(Beginning of Records provided)

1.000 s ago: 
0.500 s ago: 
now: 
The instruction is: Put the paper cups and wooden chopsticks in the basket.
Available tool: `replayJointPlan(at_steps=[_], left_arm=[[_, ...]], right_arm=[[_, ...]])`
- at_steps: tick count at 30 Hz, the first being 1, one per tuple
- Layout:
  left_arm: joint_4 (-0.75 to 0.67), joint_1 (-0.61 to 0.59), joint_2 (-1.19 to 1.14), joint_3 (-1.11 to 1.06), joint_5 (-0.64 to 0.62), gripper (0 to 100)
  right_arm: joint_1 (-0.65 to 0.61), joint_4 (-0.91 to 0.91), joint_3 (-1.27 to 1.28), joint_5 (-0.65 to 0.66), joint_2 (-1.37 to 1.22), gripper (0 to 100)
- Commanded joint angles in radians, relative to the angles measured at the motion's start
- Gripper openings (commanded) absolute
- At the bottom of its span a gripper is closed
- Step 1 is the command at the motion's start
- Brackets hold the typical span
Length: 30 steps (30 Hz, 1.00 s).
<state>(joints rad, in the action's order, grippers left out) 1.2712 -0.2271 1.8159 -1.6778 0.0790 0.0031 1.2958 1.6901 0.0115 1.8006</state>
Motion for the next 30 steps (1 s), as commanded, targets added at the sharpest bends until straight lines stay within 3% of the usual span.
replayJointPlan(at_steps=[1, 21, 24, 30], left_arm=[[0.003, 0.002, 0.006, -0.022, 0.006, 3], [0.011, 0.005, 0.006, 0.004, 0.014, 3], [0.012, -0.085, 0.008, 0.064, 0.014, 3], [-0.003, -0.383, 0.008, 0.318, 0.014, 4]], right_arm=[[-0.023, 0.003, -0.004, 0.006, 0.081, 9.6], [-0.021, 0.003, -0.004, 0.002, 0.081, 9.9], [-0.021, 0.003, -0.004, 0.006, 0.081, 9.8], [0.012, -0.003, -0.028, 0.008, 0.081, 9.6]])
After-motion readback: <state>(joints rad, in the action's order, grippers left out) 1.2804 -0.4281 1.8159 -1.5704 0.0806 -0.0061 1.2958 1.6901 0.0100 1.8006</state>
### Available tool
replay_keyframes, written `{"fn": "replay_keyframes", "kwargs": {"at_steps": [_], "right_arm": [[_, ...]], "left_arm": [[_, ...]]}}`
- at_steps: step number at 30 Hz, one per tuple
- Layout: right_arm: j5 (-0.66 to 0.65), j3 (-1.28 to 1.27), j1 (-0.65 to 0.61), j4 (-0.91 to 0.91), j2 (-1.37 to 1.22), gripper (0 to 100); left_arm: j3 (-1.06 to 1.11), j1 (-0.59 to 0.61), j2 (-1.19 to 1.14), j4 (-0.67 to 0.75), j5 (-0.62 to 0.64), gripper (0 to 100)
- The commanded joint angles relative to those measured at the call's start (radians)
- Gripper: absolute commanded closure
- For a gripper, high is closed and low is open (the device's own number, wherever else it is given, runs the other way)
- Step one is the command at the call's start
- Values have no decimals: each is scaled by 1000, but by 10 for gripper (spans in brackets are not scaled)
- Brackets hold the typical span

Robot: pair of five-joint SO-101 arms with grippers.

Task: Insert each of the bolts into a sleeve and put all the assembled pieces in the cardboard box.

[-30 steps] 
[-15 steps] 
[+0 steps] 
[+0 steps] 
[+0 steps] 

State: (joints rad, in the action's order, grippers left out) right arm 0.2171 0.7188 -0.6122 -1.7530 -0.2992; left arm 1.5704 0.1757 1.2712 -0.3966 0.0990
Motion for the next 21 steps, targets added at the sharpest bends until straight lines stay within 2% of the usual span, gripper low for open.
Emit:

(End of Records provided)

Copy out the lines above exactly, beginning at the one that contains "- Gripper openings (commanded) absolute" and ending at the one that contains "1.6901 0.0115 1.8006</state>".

- Gripper openings (commanded) absolute
- At the bottom of its span a gripper is closed
- Step 1 is the command at the motion's start
- Brackets hold the typical span
Length: 30 steps (30 Hz, 1.00 s).
<state>(joints rad, in the action's order, grippers left out) 1.2712 -0.2271 1.8159 -1.6778 0.0790 0.0031 1.2958 1.6901 0.0115 1.8006</state>

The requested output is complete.